◆ **EXERCISE INSTRUCTIONS**
Which lines below contain "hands"? Copy every one of them.
┌──
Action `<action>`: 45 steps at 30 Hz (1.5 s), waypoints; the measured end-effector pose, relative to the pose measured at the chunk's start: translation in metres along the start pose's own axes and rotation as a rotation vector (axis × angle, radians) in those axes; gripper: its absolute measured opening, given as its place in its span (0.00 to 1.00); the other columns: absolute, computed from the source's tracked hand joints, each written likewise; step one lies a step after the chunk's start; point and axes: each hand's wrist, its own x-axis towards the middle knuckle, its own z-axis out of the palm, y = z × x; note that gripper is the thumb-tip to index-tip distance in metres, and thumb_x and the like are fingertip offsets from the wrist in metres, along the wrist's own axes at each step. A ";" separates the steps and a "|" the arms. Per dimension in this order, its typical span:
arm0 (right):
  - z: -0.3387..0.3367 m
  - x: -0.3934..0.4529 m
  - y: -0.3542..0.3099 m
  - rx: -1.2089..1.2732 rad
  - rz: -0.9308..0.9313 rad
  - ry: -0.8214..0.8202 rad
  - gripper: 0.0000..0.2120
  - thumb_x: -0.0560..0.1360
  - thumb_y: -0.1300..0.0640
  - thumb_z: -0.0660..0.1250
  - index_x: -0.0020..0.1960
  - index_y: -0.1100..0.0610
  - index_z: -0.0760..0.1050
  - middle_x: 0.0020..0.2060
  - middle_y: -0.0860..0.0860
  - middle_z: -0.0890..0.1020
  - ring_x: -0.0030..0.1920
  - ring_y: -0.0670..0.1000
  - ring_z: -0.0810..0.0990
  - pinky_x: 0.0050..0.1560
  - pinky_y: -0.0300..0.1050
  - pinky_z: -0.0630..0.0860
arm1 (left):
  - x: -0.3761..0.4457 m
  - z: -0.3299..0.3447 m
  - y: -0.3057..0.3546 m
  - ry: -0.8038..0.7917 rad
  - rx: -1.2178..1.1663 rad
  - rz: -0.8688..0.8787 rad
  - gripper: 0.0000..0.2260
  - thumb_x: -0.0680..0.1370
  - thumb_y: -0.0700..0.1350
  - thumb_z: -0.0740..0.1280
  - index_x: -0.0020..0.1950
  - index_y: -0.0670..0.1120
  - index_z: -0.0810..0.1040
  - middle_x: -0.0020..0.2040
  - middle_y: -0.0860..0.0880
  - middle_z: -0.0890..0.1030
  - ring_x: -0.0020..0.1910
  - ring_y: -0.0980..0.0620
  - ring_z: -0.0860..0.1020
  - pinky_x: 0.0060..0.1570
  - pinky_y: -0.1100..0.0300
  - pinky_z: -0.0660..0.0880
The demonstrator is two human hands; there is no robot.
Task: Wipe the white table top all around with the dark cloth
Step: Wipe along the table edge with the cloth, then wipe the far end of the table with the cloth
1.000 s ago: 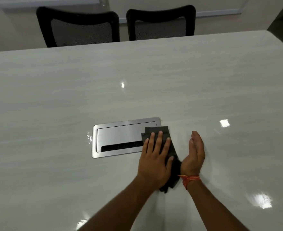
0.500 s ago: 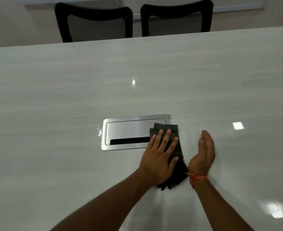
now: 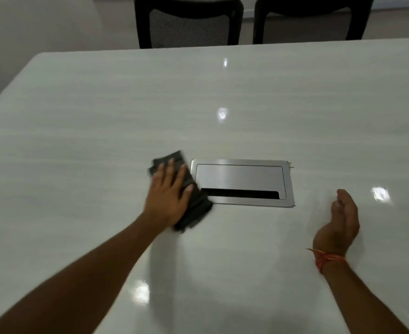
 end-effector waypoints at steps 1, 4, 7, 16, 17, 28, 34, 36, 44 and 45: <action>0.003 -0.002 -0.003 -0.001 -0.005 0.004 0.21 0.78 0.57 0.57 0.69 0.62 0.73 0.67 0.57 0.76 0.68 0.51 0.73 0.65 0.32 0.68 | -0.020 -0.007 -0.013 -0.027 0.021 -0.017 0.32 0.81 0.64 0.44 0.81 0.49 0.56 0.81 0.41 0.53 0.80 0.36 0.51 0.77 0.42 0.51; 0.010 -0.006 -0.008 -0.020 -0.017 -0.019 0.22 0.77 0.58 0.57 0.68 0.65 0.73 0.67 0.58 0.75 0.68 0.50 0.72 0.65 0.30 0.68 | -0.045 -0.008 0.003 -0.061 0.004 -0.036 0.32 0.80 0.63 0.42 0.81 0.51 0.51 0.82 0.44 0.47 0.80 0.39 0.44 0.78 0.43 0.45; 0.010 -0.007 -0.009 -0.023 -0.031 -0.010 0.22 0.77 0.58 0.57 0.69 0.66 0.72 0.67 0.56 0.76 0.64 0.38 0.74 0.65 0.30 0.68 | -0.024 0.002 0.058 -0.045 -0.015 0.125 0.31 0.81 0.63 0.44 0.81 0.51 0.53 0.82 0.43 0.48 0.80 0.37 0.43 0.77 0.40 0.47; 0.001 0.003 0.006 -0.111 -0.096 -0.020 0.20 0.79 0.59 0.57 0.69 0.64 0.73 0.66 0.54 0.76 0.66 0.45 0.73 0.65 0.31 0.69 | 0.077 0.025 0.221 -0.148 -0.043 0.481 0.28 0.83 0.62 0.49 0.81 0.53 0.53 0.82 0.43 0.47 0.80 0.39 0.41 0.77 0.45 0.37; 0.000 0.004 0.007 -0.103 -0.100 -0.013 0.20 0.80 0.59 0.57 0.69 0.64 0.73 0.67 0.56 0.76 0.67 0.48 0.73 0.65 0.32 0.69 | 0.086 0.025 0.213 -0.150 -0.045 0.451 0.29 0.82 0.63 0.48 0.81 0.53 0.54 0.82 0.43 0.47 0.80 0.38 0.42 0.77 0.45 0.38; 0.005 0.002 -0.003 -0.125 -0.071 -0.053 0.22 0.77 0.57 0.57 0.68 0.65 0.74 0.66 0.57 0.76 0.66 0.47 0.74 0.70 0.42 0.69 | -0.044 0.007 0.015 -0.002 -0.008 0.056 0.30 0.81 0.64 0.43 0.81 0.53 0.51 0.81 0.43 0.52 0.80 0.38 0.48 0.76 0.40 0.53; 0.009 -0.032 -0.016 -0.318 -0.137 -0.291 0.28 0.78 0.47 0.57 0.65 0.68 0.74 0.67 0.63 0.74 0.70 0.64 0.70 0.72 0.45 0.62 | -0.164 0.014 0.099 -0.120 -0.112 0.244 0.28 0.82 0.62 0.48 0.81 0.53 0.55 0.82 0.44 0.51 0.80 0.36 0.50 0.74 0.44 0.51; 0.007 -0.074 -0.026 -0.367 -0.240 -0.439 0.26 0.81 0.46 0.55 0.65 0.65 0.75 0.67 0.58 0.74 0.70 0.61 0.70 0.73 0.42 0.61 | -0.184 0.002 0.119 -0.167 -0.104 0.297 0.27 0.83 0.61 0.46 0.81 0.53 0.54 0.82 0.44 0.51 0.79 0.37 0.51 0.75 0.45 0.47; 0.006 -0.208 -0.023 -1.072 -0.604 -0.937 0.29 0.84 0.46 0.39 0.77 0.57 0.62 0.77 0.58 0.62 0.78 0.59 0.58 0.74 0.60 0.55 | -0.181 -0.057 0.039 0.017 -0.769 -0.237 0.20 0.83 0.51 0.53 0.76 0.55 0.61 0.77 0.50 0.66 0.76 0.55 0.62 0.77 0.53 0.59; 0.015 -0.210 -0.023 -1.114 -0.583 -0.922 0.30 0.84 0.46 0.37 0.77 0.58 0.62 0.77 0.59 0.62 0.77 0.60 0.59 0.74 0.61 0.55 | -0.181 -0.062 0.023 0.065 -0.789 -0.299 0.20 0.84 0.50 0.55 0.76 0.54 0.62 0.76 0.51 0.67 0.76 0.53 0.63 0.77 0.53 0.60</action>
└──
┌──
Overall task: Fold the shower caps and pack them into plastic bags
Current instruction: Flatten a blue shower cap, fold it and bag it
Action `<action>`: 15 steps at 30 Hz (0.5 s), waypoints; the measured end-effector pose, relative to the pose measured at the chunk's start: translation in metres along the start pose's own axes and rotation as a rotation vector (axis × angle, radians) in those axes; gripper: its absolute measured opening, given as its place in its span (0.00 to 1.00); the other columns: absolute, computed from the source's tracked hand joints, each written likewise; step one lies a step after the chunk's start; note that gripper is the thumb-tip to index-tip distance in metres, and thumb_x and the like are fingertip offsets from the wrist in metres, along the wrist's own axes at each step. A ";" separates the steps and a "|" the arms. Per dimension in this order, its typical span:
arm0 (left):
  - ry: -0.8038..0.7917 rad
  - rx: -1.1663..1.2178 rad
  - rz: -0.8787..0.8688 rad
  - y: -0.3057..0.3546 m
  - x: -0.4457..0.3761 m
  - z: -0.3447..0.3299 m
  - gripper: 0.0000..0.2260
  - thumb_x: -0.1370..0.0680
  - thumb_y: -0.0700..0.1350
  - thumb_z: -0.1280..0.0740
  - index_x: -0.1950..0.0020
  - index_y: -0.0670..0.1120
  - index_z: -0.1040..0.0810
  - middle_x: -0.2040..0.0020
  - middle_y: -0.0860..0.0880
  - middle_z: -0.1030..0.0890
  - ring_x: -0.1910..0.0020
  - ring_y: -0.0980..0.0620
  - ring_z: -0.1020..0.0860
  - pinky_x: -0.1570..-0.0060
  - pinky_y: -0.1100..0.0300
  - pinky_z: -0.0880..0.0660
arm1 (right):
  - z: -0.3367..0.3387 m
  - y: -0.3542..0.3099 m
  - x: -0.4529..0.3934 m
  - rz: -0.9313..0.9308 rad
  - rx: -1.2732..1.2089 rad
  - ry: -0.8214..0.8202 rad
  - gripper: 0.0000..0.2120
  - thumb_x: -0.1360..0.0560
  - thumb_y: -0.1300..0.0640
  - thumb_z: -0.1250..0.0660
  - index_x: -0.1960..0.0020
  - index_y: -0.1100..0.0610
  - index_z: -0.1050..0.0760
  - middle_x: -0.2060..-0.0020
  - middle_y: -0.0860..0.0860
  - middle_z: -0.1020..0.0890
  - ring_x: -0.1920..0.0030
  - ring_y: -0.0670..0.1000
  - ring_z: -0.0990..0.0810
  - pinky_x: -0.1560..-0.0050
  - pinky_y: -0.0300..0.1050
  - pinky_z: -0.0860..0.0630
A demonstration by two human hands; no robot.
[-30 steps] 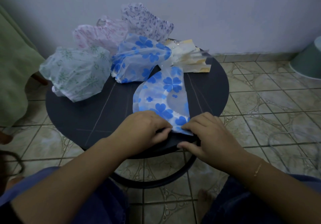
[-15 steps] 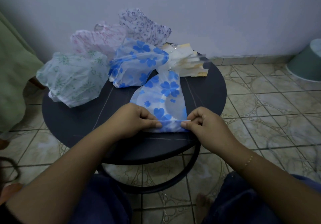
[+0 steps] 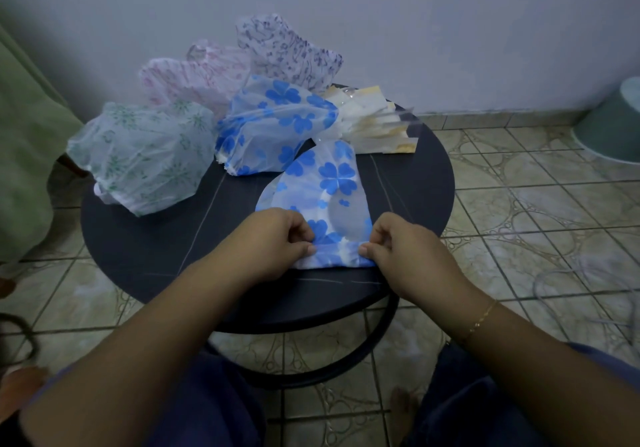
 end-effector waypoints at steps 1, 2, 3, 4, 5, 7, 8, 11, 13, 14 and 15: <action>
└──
◆ **FINISHED EXERCISE**
The demonstrator is two human hands; there is no robot.
A demonstration by two human hands; no robot.

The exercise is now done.